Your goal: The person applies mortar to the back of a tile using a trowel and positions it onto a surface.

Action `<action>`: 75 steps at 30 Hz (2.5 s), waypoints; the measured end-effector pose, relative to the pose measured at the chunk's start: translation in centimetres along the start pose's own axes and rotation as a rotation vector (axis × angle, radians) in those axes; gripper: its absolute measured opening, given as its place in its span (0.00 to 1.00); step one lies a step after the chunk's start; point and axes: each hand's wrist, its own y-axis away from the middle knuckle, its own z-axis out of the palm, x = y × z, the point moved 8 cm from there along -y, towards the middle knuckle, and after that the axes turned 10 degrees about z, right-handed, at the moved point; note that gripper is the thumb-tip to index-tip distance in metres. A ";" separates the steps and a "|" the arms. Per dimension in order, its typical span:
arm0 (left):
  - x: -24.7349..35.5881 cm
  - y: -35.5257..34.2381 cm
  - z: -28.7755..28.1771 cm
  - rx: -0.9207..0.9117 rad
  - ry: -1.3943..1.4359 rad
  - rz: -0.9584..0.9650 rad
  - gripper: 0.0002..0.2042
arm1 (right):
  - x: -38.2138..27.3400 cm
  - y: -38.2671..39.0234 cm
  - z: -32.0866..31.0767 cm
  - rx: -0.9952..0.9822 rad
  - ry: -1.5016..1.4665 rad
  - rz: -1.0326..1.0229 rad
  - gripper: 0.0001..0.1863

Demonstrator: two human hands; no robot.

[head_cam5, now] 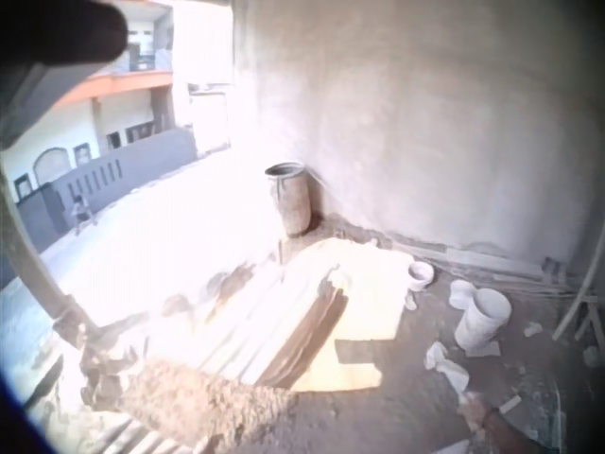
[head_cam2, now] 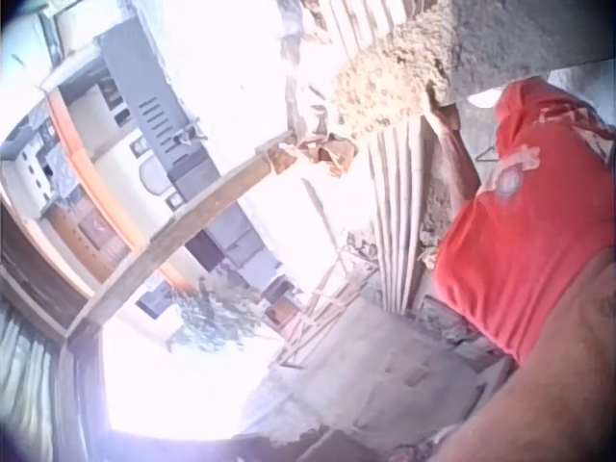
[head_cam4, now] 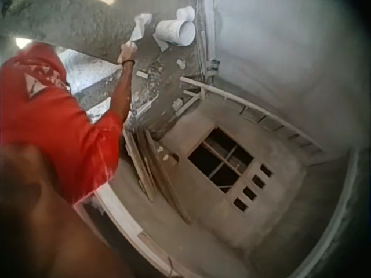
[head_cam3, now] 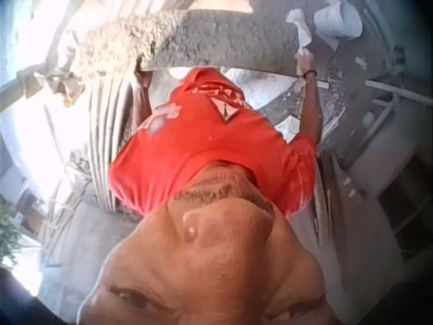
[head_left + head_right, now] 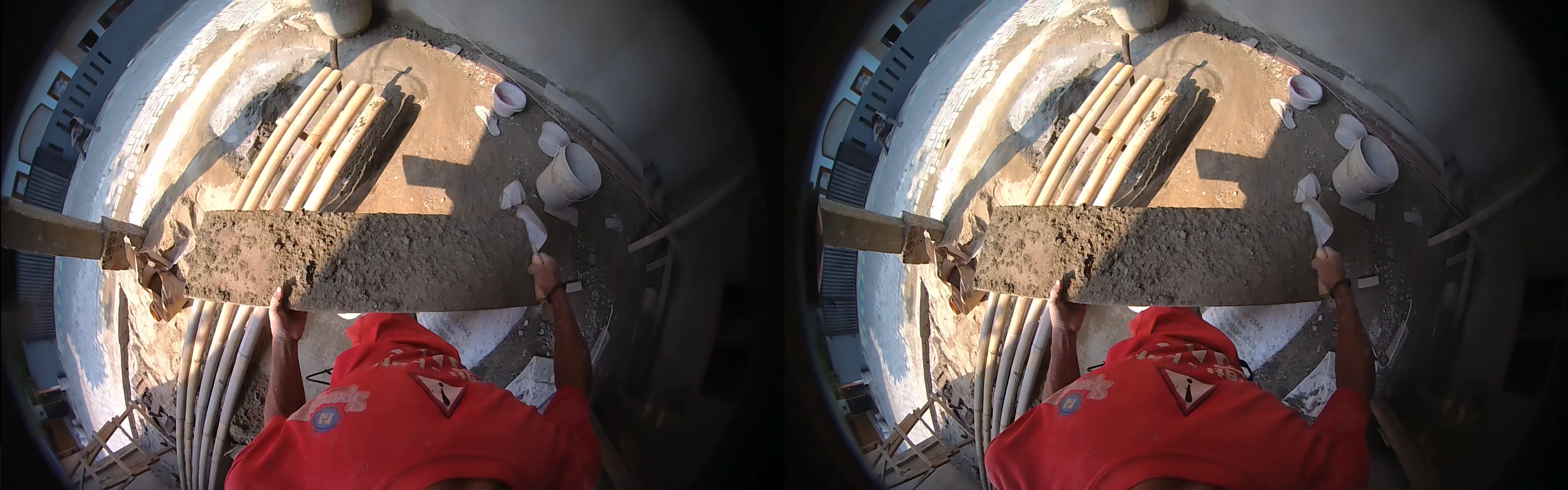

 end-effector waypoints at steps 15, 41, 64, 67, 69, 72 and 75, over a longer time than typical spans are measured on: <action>-10.6 -12.3 14.7 0.270 0.209 0.333 0.13 | -23.1 -43.6 -2.9 -0.365 0.198 -0.255 0.18; -38.9 -45.6 36.3 1.436 0.582 0.656 0.19 | -51.3 -62.1 9.7 -1.180 0.394 -0.492 0.13; -47.4 -63.8 47.2 1.132 0.767 0.615 0.24 | -56.0 -45.5 12.4 -1.464 0.638 -1.618 0.17; -49.5 -64.5 49.1 1.144 0.774 0.604 0.24 | -55.6 -48.4 11.9 -1.472 0.705 -1.654 0.16; -49.8 -65.4 50.1 1.146 0.773 0.609 0.25 | -56.0 -50.2 11.0 -1.470 0.574 -1.694 0.16; -49.7 -67.2 51.1 1.140 0.765 0.613 0.25 | -57.0 -52.3 10.5 -1.462 0.550 -1.632 0.15; -49.0 -69.7 51.3 1.127 0.762 0.641 0.26 | -57.7 -53.0 10.8 -1.409 0.531 -1.699 0.15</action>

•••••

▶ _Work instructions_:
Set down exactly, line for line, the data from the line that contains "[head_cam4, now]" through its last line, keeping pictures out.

▶ _Answer area_:
[head_cam4, now] 
[head_cam3, now] 
[head_left + head_right, now] 

 end-effector waypoints at steps 15, 41, 64, 67, 69, 72 and 75, over a longer time than typical spans are measured on: <action>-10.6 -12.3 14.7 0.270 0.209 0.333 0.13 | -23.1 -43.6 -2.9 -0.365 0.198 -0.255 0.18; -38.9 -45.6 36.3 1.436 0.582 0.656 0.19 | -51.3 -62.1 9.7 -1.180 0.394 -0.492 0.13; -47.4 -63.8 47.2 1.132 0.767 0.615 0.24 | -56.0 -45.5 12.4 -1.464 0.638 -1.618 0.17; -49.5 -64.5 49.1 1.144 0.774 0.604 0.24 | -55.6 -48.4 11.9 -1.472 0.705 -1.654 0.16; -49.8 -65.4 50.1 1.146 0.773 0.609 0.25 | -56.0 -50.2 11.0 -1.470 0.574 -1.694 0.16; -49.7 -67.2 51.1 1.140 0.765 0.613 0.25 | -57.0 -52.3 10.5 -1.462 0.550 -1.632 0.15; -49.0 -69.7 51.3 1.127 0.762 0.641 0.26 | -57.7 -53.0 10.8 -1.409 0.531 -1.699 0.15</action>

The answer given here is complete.